* **Directions for this task**:
From the listing that follows, output everything exactly except the pictures.

* **Provided material**:
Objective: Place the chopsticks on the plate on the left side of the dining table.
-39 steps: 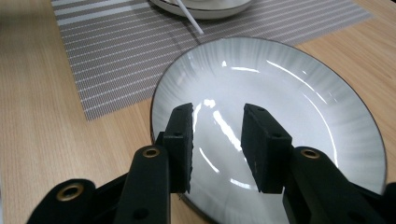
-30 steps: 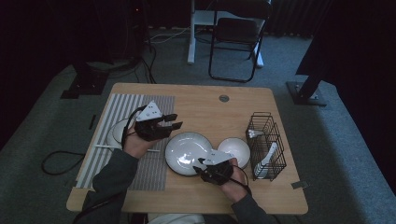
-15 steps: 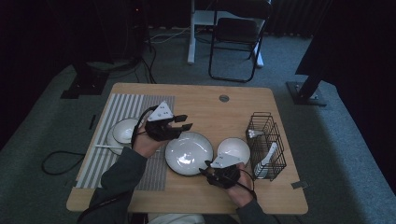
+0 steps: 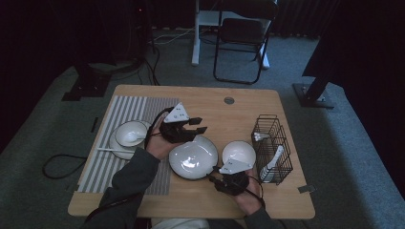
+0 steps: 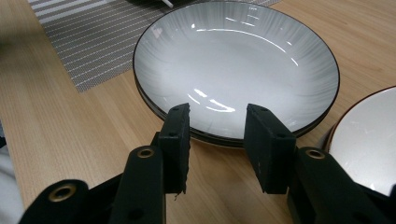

* **Answer below**:
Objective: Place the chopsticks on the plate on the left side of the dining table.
-39 steps: 
-30 steps: 
-15 steps: 
+0 steps: 
+0 steps: 

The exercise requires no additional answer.